Hi...Thxs That Lady...Texas Girl, thanks for sharing your story...My T is trying to get me prepared to walk away from K but issues with my ex T keeps popping up and we work on that for awhile...Whats making it hard for me to leave K is...
I am on SSI I get very little from that and i have severe allergies and the meds I'm on are expensive and K buys the meds for me...

I'm not agoraphobic anymore but I do still have some social settings issues and  I can't seem to get away from the stigma of the self injury and also I have a learning disability and people get reallllllllll impatient teaching me something...The OCD has been really tough to overcome but I have done it...

So financially it's really hard for me to leave K, b/c I have to have that allergy medicine but my T and I are working on it and trying to come up with a solution...I want out, but my T said I have to have all my ducks in a row b/c K will pull something, what we don't know but whatever it may be, it won't be good...

K has MAJOR MAJOR abandonment issues and when she feels threatened of losing me, she gets very very irrational...I am this womans air...She will not eat unless I eat...If I get up and go to the bathroom w/o telling her, she cries...She wants me 24/7 and NO-ONE else...Anyone interferes with that and she goes nuts...

I am not exxaggerating either...She calls me 5-8 times a day while shes at work wanting to know what I am doing...The only reason why I go to my T's alone is b/c K is at work and my T doesn't have evening appts...

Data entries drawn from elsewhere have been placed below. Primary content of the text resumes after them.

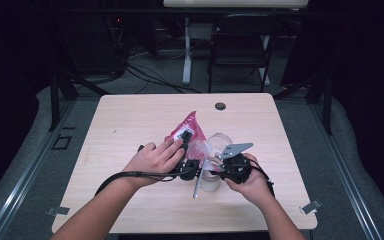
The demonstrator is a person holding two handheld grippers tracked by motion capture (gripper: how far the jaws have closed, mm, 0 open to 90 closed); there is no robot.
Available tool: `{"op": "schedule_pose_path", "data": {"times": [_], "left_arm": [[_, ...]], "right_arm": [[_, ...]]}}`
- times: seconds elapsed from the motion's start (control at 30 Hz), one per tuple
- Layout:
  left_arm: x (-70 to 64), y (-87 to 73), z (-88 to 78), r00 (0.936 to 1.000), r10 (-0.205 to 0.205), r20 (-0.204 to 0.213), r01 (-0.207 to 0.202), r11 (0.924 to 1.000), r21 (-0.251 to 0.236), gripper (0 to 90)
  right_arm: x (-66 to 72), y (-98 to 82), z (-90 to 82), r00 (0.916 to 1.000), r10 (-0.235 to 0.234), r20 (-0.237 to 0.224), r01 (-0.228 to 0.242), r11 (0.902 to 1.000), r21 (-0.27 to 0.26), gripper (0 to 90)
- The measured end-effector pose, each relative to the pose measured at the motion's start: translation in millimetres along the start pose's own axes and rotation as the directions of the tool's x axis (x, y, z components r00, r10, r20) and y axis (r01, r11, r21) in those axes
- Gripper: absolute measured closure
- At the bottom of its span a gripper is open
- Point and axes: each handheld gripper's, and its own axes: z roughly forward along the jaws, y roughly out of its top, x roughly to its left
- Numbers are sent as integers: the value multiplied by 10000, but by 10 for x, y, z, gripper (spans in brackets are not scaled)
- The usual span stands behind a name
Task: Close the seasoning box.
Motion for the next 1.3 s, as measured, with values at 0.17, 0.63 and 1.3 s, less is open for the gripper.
{"op": "schedule_pose_path", "data": {"times": [0.17, 0.63, 1.3], "left_arm": [[16, -1, -6, 10000, 31, -49, -31, 10000, -18, 659], [21, -2, -4, 9998, -214, -40, 214, 9998, -40, 653], [-59, -77, 15, 9965, -806, 208, 806, 9967, 4, 661]], "right_arm": [[5, 1, 1, 10000, 45, -14, -45, 10000, -67, 900], [-5, 2, -6, 10000, -36, -11, 36, 10000, 0, 900], [8, 5, 3, 10000, -29, 68, 29, 10000, 48, 900]]}}
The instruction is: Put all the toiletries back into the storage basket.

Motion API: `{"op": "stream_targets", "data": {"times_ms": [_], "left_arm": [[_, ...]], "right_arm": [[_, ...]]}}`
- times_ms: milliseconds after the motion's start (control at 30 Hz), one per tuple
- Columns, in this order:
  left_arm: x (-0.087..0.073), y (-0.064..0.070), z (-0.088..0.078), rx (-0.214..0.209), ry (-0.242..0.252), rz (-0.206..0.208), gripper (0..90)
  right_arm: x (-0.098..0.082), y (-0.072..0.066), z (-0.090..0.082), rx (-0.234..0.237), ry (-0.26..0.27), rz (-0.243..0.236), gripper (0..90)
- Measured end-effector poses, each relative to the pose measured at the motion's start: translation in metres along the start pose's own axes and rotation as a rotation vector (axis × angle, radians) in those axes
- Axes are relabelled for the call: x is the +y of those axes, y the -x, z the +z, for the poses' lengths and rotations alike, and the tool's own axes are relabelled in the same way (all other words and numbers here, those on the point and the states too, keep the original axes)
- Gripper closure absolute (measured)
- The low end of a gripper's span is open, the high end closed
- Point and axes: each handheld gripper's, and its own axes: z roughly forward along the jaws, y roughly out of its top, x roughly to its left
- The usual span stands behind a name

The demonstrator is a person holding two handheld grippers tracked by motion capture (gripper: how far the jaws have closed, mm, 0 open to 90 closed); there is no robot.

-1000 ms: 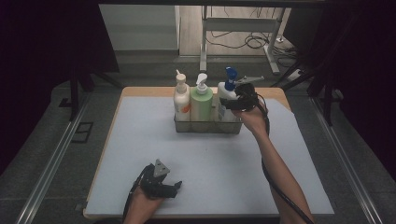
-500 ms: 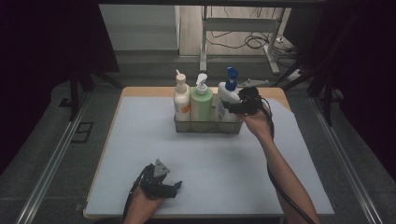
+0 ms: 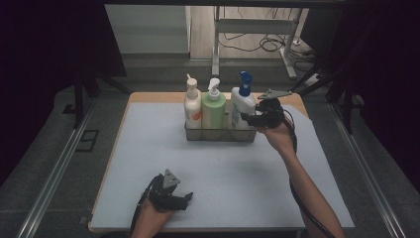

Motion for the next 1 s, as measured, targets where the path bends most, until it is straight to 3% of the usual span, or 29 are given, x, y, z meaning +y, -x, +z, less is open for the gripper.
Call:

I bought my dog something one night and didn't buy K anything and she acted like a 2 year old and shes 65! going on 66, hmmm I mean 2!...Sorry didn't mean to get started on all this..RIMH


----------



## texasgirl (Jan 20, 2007)

RIMH:

It is so weird to hear someone spell out a story that is almost verbatim what I went through.  I really do empathize with you.  And I would tend to agree that you need to set a plan that works for you.  What I would hope for you that didn't really happen for me is that you don't get into confusing when is the best time for you to make the right choice for yourself with her needs.  I am not saying that it is right to be inconsiderate.  Rather, it seems from what you have said that you seem to be in almost a trap (hope I am not reading too much into your words) so that it is hard to see the forest for the trees.  It is never healthy to let another person threatening suicide govern your decisions about what is best for you.  I really hope that with the help of your therapist you can set a plan that will free you to be the best person you can be, which to me in the end is what we all hope for.


----------



## Halo (Jan 20, 2007)

Hi RIMH,

I haven't been posting a lot lately but I have been reading your posts. I wanted to tell you that I think you have been very brave in coming on here and opening up and sharing your thoughts and feelings.

I just wanted to say that it really sounds like you have a good therapist who understands what you are going through with K and it is great that he/she is helping you become stronger and more independent in order to leave K. 

Take care, RIMH
:hug:


----------



## Cavi (Jan 22, 2007)

Oh yeah its a huge trap...It's getting to the point I can't walk this walk anymore...Suicidal plans are a vague thought...Their there but not in full force yet...

Ya know what the really sad part is...K cannot comprehend what she is doing to me...For her to admit that she did something wrong, would totally destroy her...
I'm not exaggerating either...She has pulled some bad stunts this past weekend that involved me and her lack of empathy...She just doesn't understand and for me to try to explain it to her, she wouldn't be able to grasp what I was saying...

When she gets stopped for speeding, she turns into a grovelling child!...I almost get the feeling she would kiss the cops feet if he didn't give her a ticket...Its very heart wrenching to watch this woman...She doesnt do it to be manipulative, she honest to God has no clue that to make a mistake is human...

I would rather sacrifice my life., to keep from hurting her like that...It's who I am, its what I do...I sacrifice me and try to make everyting better for other people...i guess you could say I am being selfish, to destroy K would make me feel bad so it a sense its about me...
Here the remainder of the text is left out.